Work instruction:
Take from the data every line in which the word "your" is found.

(Source records)
········

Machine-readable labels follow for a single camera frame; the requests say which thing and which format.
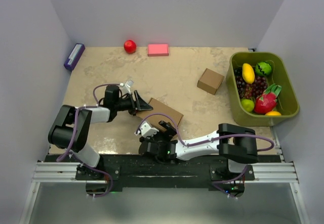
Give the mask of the large brown cardboard box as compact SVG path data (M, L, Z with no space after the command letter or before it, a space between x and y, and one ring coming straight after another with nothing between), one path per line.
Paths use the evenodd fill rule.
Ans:
M164 115L169 116L174 120L177 126L179 126L181 120L183 119L183 114L178 112L177 110L167 106L166 104L160 102L159 100L155 98L151 98L148 102L148 104L153 108L153 110L149 111L142 111L137 113L137 116L141 119L144 119L146 116L154 114L154 113L162 113ZM172 127L175 127L175 125L165 116L162 115L154 115L149 117L146 121L153 127L159 129L160 131L166 131L164 127L159 125L160 121L164 121L165 123L170 123Z

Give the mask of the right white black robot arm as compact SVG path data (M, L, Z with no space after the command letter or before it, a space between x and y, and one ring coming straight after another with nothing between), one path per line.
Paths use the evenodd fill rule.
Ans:
M139 155L153 158L161 164L179 163L192 158L219 154L227 159L225 173L237 180L244 166L258 162L255 131L228 123L219 124L218 130L191 140L175 140L176 129L161 121L165 131L160 131L144 121L135 131L140 136Z

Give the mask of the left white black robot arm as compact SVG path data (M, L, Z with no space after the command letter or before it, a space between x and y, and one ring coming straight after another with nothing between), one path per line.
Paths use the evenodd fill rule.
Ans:
M136 90L131 91L131 85L132 82L129 81L95 87L98 89L104 86L105 92L104 97L98 99L93 91L96 101L94 106L61 106L48 134L48 142L64 150L64 153L56 159L57 162L63 161L66 157L74 157L80 162L82 173L94 180L102 177L109 179L105 173L102 157L88 143L89 129L94 123L112 122L119 111L127 111L135 116L138 112L153 110Z

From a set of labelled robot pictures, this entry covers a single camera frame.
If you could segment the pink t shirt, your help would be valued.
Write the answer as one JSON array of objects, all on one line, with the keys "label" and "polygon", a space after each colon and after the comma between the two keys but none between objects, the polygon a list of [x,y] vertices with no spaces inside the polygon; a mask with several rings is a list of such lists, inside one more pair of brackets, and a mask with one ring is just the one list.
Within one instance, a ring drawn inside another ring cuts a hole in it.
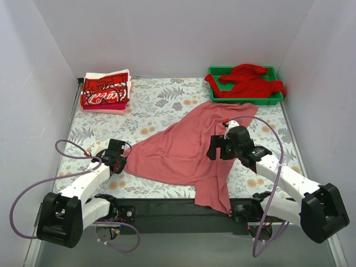
[{"label": "pink t shirt", "polygon": [[227,178],[234,160],[211,161],[206,155],[210,138],[225,133],[227,118],[237,117],[248,127],[257,111],[250,103],[202,103],[166,130],[133,145],[124,170],[144,179],[193,185],[196,205],[228,214]]}]

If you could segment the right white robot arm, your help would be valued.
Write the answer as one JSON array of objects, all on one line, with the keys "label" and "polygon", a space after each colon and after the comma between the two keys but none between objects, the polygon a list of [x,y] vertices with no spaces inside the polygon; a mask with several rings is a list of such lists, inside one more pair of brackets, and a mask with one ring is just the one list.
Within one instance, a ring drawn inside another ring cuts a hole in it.
[{"label": "right white robot arm", "polygon": [[226,127],[225,134],[211,136],[207,157],[238,159],[243,166],[291,196],[291,199],[283,199],[268,191],[255,194],[251,203],[237,212],[239,216],[258,221],[277,217],[301,227],[307,237],[318,244],[349,225],[349,216],[336,186],[321,185],[282,165],[270,150],[255,145],[246,127],[236,121]]}]

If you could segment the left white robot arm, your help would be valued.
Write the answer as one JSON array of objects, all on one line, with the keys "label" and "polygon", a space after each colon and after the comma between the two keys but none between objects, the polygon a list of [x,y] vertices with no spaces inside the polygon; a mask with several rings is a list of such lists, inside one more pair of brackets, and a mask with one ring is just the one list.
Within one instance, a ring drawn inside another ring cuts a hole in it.
[{"label": "left white robot arm", "polygon": [[98,220],[113,222],[118,218],[117,199],[93,193],[113,174],[123,171],[127,163],[125,149],[130,144],[111,139],[108,147],[91,147],[91,162],[86,171],[69,186],[42,201],[36,237],[40,240],[73,248],[85,228]]}]

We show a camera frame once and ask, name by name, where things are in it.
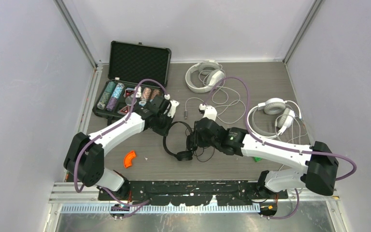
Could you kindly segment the black wired headphones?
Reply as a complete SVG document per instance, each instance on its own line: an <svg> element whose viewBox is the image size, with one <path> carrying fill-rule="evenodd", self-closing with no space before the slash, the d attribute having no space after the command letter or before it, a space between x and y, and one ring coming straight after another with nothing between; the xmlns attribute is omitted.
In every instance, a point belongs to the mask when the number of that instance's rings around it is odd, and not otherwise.
<svg viewBox="0 0 371 232"><path fill-rule="evenodd" d="M184 145L185 150L178 151L178 152L172 152L168 148L167 138L169 136L170 129L176 124L182 124L183 126L185 126L185 139L176 141L176 143L180 145ZM162 145L163 145L163 149L165 150L165 152L168 155L176 158L178 161L191 161L193 160L193 158L196 158L198 162L201 162L201 163L208 162L209 160L213 158L215 150L213 150L209 158L202 160L201 156L205 153L208 147L198 147L196 139L197 139L197 134L194 133L194 129L189 124L183 121L175 121L171 123L169 127L167 128L167 134L162 139Z"/></svg>

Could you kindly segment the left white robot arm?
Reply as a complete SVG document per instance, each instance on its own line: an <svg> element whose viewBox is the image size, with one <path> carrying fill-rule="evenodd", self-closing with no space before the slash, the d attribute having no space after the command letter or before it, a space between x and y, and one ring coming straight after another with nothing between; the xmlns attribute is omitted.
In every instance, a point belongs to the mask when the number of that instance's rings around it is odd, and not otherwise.
<svg viewBox="0 0 371 232"><path fill-rule="evenodd" d="M64 168L72 174L76 192L83 187L97 186L110 191L117 200L128 196L126 179L105 166L105 157L116 146L133 135L151 129L166 136L179 102L168 95L157 96L145 106L135 105L115 123L89 135L79 132L74 135Z"/></svg>

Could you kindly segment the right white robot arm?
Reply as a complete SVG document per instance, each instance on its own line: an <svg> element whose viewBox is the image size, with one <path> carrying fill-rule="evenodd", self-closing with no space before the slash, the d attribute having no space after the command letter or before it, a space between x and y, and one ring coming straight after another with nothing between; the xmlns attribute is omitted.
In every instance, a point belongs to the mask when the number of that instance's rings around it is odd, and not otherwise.
<svg viewBox="0 0 371 232"><path fill-rule="evenodd" d="M197 147L210 146L229 156L258 157L287 166L287 170L261 172L256 190L262 198L291 188L333 195L339 162L323 142L295 145L256 139L246 129L225 129L206 117L195 121L194 133L192 141Z"/></svg>

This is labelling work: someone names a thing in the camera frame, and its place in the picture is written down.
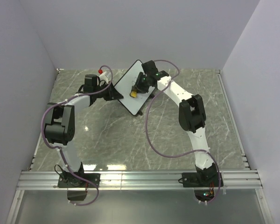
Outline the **yellow bone-shaped eraser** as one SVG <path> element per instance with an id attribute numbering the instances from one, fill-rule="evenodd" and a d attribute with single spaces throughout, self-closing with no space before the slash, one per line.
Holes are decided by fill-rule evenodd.
<path id="1" fill-rule="evenodd" d="M 136 91 L 132 91 L 132 92 L 130 93 L 130 96 L 131 96 L 132 98 L 137 98 L 137 92 L 136 92 Z"/>

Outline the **small white whiteboard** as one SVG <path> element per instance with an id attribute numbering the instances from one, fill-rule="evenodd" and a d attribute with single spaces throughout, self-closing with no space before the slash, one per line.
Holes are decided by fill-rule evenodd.
<path id="1" fill-rule="evenodd" d="M 149 87 L 147 93 L 137 93 L 136 97 L 131 96 L 132 87 L 135 85 L 140 72 L 143 72 L 142 61 L 136 60 L 132 66 L 115 84 L 115 89 L 123 96 L 119 102 L 133 115 L 139 114 L 141 108 L 155 90 L 155 87 Z"/>

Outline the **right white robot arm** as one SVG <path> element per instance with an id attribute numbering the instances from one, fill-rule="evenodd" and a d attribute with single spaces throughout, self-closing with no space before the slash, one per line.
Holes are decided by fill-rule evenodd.
<path id="1" fill-rule="evenodd" d="M 132 86 L 131 97 L 137 94 L 148 93 L 149 88 L 154 87 L 159 92 L 152 101 L 160 94 L 166 94 L 179 108 L 178 119 L 181 128 L 187 133 L 193 147 L 192 151 L 179 155 L 165 155 L 156 150 L 148 135 L 148 116 L 152 103 L 149 103 L 145 117 L 145 133 L 150 147 L 160 156 L 165 158 L 179 158 L 193 153 L 195 155 L 195 167 L 197 171 L 197 182 L 206 187 L 212 183 L 213 178 L 220 178 L 220 171 L 215 158 L 210 154 L 210 148 L 205 135 L 206 113 L 203 98 L 199 94 L 192 94 L 183 89 L 174 80 L 180 74 L 177 69 L 175 77 L 165 71 L 159 71 L 155 61 L 143 63 L 143 71 L 139 73 L 135 84 Z"/>

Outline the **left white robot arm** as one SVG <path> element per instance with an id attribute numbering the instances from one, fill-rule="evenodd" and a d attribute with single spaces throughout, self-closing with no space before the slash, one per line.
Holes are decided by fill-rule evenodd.
<path id="1" fill-rule="evenodd" d="M 48 103 L 42 119 L 44 142 L 49 148 L 58 151 L 63 169 L 66 172 L 72 171 L 68 181 L 75 188 L 83 186 L 85 182 L 84 174 L 79 172 L 82 162 L 72 142 L 76 129 L 75 116 L 94 104 L 98 98 L 105 101 L 123 98 L 112 84 L 112 73 L 105 71 L 100 75 L 86 75 L 84 84 L 73 97 L 60 103 Z"/>

········

Result for this task:
If you could segment the pink t shirt, your help would be valued.
If you could segment the right white robot arm, your help would be valued.
If you could segment the left white robot arm, your help would be valued.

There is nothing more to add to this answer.